SENTENCIA CONSTITUCIONAL Nº 88/2002-R
Fecha: 24-Ene-2002
CONSIDERANDO:
CONSIDERANDO: En la demanda presentada el 28 de noviembre de 2001, de fs. 288 a 292, el recurrente expresa que al considerarse indebidamente perseguido por el Juez demandado, toda vez que éste libró mandamiento de apremio en su contra para que pague beneficios sociales que adeuda la empresa CONDARCO S.A. de la que dejó de ser su Presidente desde 1998, planteó un recurso de Hábeas Corpus, cuya improcedencia fue aprobada en revisión por el Tribunal Constitucional mediante Sentencia 891/01-R de 27 de agosto de 2001.
Que el 9 de agosto formalizó su renuncia en un medio de circulación nacional, dando inclusive un plazo para que se constituya el directorio de CONDARCO S.A.; situación que hizo conocer al Juez recurrido, quien decretó que se esté al auto de 7 de julio de 2001, sin tomar en cuenta que Gastón Zientarski se apersonó como apoderado de la empresa y posteriormente dejó de actuar.
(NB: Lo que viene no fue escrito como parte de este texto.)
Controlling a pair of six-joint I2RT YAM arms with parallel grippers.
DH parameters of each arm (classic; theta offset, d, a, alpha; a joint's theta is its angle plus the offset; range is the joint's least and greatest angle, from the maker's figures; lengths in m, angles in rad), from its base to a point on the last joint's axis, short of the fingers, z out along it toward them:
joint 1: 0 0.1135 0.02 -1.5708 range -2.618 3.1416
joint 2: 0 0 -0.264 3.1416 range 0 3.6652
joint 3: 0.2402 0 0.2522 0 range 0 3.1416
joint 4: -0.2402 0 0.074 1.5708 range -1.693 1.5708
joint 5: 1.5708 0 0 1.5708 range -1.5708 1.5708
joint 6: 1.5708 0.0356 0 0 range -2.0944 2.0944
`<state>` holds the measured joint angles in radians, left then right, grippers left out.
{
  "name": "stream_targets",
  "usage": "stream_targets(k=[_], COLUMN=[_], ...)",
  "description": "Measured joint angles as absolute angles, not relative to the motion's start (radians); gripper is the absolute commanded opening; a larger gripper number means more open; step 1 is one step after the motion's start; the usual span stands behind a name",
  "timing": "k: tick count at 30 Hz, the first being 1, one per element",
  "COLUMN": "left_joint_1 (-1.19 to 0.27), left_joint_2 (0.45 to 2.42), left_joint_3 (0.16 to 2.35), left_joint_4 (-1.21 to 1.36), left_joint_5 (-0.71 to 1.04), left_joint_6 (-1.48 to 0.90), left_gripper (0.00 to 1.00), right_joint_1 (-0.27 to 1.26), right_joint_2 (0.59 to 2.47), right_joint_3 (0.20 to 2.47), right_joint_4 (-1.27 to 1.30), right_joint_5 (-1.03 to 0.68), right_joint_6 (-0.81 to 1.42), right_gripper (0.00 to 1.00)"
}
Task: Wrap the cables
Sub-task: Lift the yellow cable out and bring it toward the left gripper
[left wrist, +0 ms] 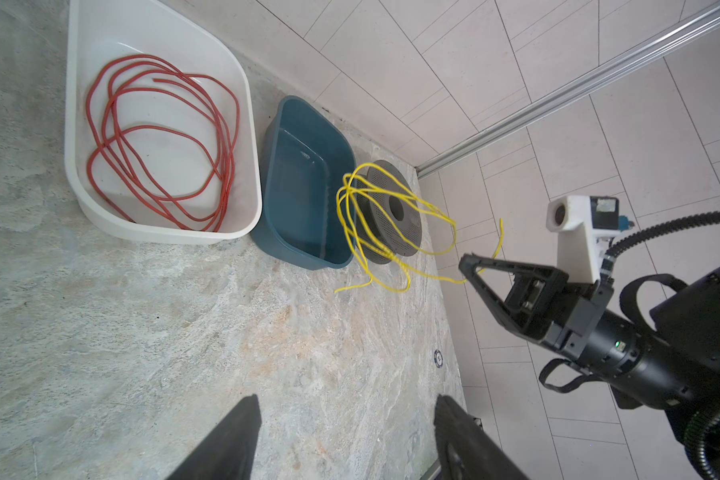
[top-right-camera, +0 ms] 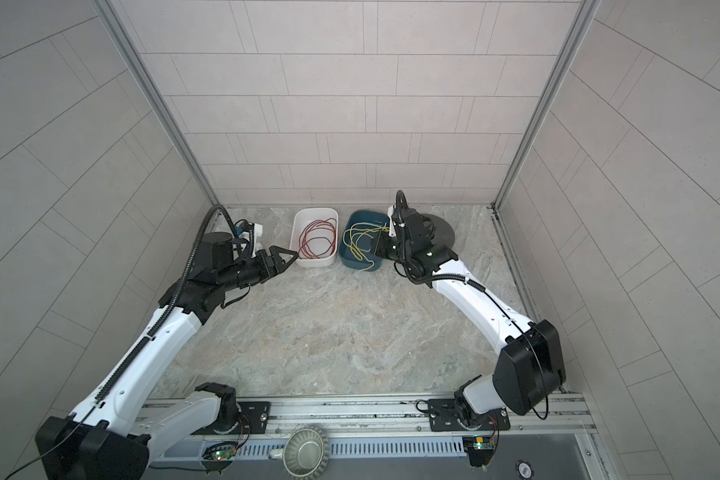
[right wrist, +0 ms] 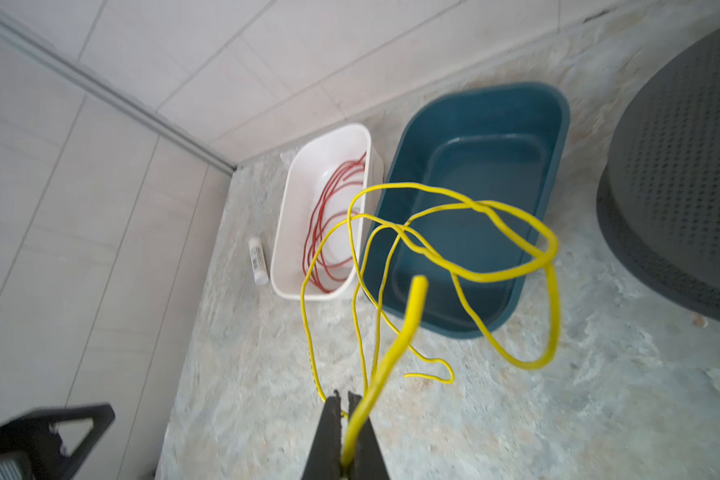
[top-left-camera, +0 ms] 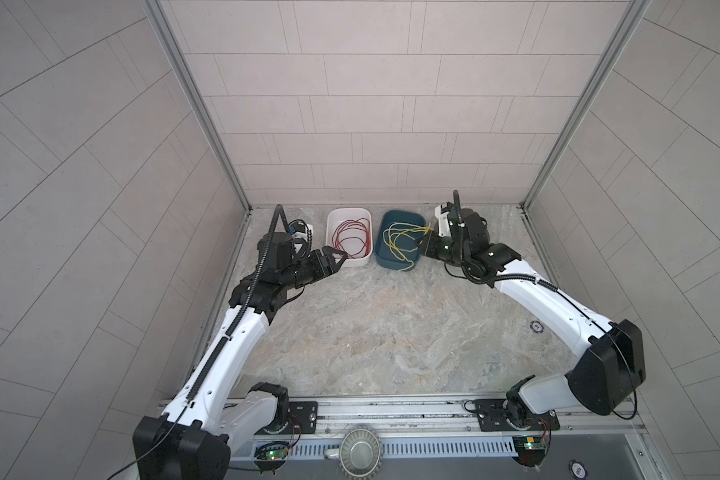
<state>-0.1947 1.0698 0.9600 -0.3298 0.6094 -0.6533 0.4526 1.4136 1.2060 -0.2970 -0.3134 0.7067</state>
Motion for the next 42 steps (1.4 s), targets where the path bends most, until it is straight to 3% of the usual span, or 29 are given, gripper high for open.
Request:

Que si bien cuando fungía como Presidente del Directorio de la empresa, fue demandado de beneficios sociales, ello no implica que al ya no tener la representación legal, se le individualice para exigirle el pago de lo adeudado, máxime si consta el embargo y anotación preventiva del inmueble de propiedad de CONDARCO S.A., además que los demandantes tienen y tenían la facultad de exigir ese pago con el patrimonio de la empresa. Que los arts. 216 y 72 del Código Procesal del Trabajo no autorizan expedir mandamiento de apremio contra el presidente de una organización jurídica, menos aún si el mismo ha renunciado al mandato y se encuentra en estado de insolvencia, al margen que el art. 7 de la Ley Nº 1602 determina la inexistencia del apremio para obligaciones patrimoniales, siendo la ley clara al determinar que las deudas de carácter laboral tienen derecho preferente para su cobro, por lo que correspondería que el Juez recurrido ordene el embargo de los bienes de los demás socios que no han cumplido con el pago de sus acciones y/o proceder al remate de las mismas.
CONSIDERANDO: Que con los mismos fundamentos del presente Recurso, el recurrente interpuso un anterior Hábeas Corpus, cuya improcedencia fue Aprobada en revisión por el Tribunal Constitucional, a través de la SC 891/01-R de 27 de agosto de 2001. Que en consecuencia, al existir identidad de objeto, sujeto y causa y un pronunciamiento expreso del Tribunal sobre los aspectos demandados, corresponde declarar la improcedencia del Recurso, por lo que el Juez de Hábeas Corpus al haberse pronunciado de esa manera, ha valorado correctamente los hechos y los alcances del art. 18 de la Constitución, máxime si las resoluciones del Tribunal Constitucional son definitivas y no admiten recurso ulterior por mandato del art. 42 de la Ley Nº 1836.